Xiaoyang Xu, Masoud Ghaffarinia, Wenhao Wang, and Kevin W. Hamlen, University of Texas at Dallas; Zhiqiang Lin, Ohio State University
CONFIRM (CONtrol-Flow Integrity Relevance Metrics) is a new evaluation methodology and microbenchmarking suite for assessing compatibility, applicability, and relevance of control-flow integrity (CFI) protections for preserving the intended semantics of software while protecting it from abuse. Although CFI has become a mainstay of protecting certain classes of software from code-reuse attacks, and continues to be improved by ongoing research, its ability to preserve intended program functionalities (semantic transparency) of diverse, mainstream software products has been under-studied in the literature. This is in part because although CFI solutions are evaluated in terms of performance and security, there remains no standard regimen for assessing compatibility. Researchers must often therefore resort to anecdotal assessments, consisting of tests on homogeneous software collections with limited variety (e.g., GNU Coreutils), or on CPU benchmarks (e.g., SPEC) whose limited code features are not representative of large, mainstream software products.

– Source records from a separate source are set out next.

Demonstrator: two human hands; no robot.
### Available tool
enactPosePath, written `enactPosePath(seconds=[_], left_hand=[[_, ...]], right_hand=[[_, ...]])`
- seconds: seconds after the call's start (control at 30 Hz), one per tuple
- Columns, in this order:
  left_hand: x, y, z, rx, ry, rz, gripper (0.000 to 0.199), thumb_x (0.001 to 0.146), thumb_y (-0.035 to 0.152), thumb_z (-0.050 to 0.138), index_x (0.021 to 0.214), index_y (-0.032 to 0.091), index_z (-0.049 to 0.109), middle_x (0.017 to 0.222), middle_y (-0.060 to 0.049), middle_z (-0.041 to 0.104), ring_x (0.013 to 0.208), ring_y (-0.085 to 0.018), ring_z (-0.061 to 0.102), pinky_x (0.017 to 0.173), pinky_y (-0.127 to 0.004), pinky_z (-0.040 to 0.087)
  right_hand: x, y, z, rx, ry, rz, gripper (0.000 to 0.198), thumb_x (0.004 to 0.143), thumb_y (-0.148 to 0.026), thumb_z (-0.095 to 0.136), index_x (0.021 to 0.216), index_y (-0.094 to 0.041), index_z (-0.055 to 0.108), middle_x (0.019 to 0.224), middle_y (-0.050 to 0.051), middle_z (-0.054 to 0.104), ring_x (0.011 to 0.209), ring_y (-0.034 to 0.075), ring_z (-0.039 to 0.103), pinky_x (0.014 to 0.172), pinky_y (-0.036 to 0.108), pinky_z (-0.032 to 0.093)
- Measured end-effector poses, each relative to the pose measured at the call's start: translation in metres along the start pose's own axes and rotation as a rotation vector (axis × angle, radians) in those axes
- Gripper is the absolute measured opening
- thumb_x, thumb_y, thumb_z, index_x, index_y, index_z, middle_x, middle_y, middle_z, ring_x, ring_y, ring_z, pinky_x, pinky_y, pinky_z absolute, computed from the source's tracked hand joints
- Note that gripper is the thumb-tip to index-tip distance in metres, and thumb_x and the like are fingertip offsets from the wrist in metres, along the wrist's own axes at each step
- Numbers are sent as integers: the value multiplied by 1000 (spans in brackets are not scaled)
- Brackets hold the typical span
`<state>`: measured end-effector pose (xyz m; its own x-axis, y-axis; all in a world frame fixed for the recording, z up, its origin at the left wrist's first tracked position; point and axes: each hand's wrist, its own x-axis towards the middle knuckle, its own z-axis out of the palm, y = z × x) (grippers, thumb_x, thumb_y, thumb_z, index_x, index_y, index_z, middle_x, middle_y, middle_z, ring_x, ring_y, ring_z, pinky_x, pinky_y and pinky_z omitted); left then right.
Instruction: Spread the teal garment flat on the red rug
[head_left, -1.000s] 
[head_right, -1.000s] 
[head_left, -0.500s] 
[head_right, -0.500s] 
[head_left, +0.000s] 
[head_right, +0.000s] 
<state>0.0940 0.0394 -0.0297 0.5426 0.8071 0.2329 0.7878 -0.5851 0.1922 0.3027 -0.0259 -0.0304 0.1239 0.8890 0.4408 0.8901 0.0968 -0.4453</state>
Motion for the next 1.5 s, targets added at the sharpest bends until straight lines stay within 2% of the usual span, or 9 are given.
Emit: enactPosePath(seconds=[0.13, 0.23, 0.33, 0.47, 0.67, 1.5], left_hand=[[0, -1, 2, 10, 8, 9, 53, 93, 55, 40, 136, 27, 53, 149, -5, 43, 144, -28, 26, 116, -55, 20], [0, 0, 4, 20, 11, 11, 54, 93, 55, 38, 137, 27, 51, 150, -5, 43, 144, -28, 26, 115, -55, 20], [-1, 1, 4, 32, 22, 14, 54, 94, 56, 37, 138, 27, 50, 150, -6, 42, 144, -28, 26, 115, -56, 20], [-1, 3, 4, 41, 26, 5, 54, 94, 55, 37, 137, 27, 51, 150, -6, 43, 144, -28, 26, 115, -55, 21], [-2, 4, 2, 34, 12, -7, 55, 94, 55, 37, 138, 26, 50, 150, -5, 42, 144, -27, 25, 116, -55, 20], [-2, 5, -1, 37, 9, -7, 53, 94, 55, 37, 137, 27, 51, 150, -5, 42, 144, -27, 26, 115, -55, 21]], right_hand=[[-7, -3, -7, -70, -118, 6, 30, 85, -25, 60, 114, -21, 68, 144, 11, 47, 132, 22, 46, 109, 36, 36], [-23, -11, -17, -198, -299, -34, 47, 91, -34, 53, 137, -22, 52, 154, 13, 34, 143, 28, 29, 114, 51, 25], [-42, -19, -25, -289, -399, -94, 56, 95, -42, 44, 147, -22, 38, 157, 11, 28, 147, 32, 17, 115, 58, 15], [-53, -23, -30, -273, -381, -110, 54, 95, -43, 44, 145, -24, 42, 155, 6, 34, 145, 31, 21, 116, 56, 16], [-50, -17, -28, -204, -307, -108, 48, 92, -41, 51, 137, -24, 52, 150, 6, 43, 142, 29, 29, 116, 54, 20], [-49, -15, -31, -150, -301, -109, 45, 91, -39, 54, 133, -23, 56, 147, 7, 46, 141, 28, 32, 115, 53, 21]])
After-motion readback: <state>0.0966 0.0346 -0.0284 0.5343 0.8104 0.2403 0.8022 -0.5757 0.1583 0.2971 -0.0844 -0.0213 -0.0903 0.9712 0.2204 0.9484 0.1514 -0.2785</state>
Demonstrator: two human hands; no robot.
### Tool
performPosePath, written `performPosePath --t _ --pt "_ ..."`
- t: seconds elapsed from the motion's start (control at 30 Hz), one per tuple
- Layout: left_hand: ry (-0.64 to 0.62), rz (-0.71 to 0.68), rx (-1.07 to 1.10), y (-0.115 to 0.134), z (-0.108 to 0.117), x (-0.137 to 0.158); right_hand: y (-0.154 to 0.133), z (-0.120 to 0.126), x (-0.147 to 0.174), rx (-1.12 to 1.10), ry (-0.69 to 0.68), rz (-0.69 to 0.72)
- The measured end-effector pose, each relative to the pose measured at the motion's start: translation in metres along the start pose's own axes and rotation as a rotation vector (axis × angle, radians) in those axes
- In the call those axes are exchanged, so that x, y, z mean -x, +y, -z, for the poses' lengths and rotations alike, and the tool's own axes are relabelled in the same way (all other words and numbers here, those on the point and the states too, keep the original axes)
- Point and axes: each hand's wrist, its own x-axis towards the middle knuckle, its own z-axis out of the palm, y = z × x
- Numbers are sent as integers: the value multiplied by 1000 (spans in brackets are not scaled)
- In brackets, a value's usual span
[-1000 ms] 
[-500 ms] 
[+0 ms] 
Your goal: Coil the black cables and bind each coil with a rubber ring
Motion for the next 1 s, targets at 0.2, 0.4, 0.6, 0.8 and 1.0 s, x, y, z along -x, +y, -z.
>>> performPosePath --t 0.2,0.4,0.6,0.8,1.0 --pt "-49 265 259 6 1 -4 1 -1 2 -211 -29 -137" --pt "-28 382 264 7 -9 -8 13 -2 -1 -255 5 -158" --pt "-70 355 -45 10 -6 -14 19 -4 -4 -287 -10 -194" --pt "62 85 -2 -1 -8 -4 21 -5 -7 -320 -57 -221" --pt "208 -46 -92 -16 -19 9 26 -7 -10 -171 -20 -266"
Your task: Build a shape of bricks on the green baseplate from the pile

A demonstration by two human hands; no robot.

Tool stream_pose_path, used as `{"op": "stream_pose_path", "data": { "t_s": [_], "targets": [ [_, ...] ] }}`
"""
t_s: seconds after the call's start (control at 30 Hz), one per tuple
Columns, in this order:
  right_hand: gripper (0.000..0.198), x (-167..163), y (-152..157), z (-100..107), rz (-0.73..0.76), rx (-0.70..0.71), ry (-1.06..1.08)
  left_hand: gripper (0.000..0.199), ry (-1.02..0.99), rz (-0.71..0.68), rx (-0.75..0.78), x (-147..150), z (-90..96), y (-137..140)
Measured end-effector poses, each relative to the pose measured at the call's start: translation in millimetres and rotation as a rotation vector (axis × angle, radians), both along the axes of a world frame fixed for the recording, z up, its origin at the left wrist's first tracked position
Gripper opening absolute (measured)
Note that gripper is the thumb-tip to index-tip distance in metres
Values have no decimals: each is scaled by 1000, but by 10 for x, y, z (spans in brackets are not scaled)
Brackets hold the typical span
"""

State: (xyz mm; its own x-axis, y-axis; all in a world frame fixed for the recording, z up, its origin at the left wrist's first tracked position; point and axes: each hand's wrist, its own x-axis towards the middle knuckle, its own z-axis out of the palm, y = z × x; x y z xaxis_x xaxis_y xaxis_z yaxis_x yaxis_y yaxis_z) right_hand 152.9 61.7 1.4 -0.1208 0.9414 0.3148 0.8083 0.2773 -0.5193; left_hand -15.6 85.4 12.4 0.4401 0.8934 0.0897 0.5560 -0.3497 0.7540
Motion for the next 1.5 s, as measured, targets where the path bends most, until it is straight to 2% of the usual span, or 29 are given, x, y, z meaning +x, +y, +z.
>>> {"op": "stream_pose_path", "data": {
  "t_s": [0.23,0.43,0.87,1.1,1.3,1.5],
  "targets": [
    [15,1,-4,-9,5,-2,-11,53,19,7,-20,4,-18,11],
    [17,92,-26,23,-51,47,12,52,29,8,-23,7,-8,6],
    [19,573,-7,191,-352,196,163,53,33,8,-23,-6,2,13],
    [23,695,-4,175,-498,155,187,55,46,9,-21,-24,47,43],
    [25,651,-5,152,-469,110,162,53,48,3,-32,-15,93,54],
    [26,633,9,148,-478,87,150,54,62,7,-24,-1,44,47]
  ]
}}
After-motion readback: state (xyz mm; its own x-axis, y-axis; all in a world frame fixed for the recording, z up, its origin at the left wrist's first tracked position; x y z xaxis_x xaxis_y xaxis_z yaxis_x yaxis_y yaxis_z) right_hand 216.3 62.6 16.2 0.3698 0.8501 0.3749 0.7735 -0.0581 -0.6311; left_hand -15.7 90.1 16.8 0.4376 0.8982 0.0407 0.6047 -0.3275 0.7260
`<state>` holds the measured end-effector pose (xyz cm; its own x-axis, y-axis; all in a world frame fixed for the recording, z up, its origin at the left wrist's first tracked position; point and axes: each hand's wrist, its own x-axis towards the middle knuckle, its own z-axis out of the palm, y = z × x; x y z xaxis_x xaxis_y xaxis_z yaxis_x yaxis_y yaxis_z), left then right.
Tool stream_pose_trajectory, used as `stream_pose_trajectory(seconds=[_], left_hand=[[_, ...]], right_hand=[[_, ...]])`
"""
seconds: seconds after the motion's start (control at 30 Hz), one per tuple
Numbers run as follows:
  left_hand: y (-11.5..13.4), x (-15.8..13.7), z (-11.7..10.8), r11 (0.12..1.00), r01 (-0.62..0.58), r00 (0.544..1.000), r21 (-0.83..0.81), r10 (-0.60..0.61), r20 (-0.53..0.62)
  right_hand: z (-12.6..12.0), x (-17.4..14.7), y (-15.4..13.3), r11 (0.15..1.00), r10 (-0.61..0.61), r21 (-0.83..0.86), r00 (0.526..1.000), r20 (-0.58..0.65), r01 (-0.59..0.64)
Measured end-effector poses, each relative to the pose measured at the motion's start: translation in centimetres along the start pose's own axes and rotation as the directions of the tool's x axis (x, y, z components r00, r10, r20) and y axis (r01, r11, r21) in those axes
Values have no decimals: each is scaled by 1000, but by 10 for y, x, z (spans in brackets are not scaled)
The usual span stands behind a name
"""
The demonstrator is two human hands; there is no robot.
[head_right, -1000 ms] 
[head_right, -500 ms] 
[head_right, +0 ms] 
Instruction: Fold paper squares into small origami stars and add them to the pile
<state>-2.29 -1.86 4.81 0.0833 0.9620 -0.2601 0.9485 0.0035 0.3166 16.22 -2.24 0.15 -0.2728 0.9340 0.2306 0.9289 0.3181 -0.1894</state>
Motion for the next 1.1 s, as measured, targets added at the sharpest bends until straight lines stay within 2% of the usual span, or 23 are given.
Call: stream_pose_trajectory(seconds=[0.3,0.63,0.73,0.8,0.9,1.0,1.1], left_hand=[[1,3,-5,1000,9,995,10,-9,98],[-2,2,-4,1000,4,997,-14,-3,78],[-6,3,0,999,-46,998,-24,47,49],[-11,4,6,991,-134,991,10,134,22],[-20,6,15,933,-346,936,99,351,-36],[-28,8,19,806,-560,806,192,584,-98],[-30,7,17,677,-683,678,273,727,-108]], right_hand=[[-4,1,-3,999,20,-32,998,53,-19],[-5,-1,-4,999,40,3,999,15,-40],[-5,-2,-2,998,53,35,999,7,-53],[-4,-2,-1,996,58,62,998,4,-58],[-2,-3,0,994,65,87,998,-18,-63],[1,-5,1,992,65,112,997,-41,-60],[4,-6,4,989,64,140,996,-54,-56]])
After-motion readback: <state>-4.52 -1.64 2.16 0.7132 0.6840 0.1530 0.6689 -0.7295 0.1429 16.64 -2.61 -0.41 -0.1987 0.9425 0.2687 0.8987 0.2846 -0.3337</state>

Reevaluation of CFI solutions using CONFIRM reveals that there remain significant unsolved challenges in securing many large classes of software products with CFI, including software for market-dominant OSes (e.g., Windows) and code employing certain ubiquitous coding idioms (e.g., event-driven callbacks and exceptions). An estimated 47% of CFI-relevant code features with high compatibility impact remain incompletely supported by existing CFI algorithms, or receive weakened controls that leave prevalent threats unaddressed (e.g., return-oriented programming attacks). Discussion of these open problems highlights issues that future research must address to bridge these important gaps between CFI theory and practice.